• [Work request]: Within the listing below, please copy exactly the lines between the line holding "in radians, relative" and the line holding "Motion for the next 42", inclusive.

START Source material

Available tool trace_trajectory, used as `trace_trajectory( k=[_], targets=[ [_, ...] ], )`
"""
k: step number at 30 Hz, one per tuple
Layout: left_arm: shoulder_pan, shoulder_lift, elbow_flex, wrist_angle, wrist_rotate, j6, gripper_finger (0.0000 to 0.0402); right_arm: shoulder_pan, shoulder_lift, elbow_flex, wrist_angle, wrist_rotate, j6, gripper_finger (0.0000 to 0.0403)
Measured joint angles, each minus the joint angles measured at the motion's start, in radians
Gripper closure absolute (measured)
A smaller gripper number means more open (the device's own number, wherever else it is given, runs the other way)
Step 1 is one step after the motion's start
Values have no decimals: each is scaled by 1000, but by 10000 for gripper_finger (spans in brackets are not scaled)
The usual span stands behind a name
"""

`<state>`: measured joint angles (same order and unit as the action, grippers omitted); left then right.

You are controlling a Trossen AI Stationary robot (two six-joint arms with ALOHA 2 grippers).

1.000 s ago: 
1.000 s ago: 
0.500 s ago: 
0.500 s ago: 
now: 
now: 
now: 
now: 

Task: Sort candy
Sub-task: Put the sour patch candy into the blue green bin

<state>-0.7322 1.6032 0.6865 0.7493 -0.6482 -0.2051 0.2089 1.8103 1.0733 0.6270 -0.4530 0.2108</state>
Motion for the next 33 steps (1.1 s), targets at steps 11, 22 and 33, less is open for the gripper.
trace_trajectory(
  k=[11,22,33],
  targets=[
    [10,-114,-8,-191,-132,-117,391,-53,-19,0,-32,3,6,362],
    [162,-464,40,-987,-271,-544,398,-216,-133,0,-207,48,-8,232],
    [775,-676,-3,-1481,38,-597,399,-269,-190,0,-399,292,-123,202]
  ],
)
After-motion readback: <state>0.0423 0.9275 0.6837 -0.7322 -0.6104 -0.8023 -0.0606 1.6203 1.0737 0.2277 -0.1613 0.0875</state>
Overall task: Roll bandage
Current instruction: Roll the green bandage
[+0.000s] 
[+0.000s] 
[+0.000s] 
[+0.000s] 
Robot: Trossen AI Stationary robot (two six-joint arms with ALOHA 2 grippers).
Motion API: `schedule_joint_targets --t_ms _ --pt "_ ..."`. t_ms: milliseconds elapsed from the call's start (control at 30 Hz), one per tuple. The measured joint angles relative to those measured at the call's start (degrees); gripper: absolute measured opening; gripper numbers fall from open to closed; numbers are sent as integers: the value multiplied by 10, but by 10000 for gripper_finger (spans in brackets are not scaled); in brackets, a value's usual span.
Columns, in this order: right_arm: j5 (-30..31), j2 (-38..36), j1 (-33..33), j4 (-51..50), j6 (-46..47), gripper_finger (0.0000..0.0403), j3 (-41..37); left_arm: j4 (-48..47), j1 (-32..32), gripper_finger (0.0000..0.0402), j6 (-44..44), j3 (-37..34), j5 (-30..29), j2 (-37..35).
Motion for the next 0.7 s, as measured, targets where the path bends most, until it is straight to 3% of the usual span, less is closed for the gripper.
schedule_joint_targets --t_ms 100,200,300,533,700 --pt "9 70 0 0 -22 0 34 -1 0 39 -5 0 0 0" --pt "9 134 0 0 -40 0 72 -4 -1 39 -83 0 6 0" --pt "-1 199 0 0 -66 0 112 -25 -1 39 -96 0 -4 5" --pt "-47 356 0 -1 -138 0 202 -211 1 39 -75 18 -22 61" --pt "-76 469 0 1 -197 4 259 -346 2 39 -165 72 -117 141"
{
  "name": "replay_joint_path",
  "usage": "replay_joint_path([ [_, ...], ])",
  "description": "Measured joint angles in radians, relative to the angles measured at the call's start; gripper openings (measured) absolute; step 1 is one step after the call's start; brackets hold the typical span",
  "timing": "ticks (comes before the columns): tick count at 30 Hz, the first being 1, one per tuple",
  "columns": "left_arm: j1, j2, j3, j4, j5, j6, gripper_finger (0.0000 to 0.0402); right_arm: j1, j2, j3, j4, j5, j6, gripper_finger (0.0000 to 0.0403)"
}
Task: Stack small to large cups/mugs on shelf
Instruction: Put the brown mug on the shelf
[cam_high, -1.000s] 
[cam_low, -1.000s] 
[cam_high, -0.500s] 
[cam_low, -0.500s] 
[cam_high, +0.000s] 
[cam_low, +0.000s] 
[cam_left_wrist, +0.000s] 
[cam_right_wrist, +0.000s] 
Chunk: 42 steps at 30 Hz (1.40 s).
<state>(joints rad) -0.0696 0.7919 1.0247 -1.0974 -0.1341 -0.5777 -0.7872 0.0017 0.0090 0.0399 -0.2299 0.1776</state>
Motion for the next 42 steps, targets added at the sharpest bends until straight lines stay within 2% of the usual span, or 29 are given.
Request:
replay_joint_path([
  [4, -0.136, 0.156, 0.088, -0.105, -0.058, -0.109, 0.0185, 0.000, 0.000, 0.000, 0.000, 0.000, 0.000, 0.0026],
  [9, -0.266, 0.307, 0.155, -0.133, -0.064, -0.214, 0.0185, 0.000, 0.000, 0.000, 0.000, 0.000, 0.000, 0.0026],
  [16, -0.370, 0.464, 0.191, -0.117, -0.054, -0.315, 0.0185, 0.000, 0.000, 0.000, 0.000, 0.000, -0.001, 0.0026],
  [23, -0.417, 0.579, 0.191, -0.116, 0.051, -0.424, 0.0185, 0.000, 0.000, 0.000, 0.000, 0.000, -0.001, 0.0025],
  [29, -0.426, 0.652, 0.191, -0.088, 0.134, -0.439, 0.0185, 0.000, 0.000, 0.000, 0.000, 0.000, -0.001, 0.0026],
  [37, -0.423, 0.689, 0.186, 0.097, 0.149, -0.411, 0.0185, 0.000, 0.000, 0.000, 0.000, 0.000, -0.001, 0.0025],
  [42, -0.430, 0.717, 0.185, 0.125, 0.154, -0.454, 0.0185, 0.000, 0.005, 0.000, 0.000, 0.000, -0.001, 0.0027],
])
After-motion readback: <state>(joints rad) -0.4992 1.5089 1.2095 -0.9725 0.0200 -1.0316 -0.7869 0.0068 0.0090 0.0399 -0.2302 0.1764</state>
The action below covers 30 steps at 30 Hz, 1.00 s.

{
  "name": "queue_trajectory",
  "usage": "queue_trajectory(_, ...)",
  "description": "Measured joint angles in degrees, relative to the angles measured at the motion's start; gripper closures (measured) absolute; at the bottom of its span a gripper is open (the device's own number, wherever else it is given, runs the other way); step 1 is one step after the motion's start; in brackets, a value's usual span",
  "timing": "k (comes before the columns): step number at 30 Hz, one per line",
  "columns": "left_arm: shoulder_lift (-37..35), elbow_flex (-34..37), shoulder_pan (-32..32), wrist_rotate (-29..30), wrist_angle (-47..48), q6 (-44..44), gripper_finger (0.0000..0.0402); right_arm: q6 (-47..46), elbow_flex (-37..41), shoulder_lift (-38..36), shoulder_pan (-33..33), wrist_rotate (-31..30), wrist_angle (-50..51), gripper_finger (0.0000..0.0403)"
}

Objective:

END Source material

• [Response to the task]:
  "description": "Measured joint angles in radians, relative to the angles measured at the call's start; gripper openings (measured) absolute; step 1 is one step after the call's start; brackets hold the typical span",
  "timing": "ticks (comes before the columns): tick count at 30 Hz, the first being 1, one per tuple",
  "columns": "left_arm: j1, j2, j3, j4, j5, j6, gripper_finger (0.0000 to 0.0402); right_arm: j1, j2, j3, j4, j5, j6, gripper_finger (0.0000 to 0.0403)"
}
Task: Stack small to large cups/mugs on shelf
Instruction: Put the brown mug on the shelf
[cam_high, -1.000s] 
[cam_low, -1.000s] 
[cam_high, -0.500s] 
[cam_low, -0.500s] 
[cam_high, +0.000s] 
[cam_low, +0.000s] 
[cam_left_wrist, +0.000s] 
[cam_right_wrist, +0.000s] 
Chunk: 42 steps at 30 Hz (1.40 s).
<state>(joints rad) -0.0696 0.7919 1.0247 -1.0974 -0.1341 -0.5777 -0.7872 0.0017 0.0090 0.0399 -0.2299 0.1776</state>
Motion for the next 42 steps, targets added at the sharpest bends until straight lines stay within 2% of the usual span, or 29 are given.

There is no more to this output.